WHAT THIS TASK INVOLVES ::
Of the material below, only the lines from the line containing "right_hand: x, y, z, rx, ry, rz" down to the line containing "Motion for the" belong in the answer, written out exactly.

SOURCE DATA ::
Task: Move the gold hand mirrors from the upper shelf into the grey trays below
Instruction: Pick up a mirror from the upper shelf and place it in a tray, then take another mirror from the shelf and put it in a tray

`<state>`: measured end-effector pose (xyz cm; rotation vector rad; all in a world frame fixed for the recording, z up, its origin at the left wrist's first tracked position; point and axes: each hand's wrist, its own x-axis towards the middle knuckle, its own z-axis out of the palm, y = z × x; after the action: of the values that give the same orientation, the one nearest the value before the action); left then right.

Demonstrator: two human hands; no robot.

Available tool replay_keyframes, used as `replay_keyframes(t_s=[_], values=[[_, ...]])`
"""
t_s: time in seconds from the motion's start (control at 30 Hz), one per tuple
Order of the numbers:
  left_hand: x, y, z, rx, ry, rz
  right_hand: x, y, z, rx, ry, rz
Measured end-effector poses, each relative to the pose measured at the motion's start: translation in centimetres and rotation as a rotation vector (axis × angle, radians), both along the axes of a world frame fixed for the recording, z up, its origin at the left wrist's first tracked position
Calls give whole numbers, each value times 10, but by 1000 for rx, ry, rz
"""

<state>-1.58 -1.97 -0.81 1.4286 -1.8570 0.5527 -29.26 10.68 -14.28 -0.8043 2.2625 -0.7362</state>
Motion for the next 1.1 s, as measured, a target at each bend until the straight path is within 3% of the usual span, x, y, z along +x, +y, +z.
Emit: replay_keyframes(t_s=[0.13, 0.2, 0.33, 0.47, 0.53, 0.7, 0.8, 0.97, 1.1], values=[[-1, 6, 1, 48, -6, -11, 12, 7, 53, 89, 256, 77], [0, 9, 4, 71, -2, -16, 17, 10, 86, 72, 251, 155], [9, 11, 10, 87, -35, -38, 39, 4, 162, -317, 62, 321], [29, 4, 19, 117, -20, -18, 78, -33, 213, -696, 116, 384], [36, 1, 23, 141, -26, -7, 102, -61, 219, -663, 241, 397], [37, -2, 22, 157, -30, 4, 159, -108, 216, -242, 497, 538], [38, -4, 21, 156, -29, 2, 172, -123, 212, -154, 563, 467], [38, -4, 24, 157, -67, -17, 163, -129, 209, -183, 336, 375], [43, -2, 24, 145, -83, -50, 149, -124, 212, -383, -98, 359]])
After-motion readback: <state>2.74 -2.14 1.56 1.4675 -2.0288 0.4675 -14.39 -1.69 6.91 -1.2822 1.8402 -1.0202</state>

EXPECTED ANSWER ::
  right_hand: x, y, z, rx, ry, rz
Measured end-effector poses, each relative to the pose measured at the motion's start: translation in centimetres and rotation as a rotation vector (axis × angle, radians), both along the axes of a world frame fixed for the recording, z up, its origin at the left wrist's first tracked position
Calls give whole numbers, each value times 10, but by 1000 for rx, ry, rz
"""

<state>-1.58 -1.97 -0.81 1.4286 -1.8570 0.5527 -29.26 10.68 -14.28 -0.8043 2.2625 -0.7362</state>
Motion for the next 1.1 s, as measured, a target at each bend until the straight path is within 3% of the usual span, x, y, z along +x, +y, +z.

The answer requires no additions.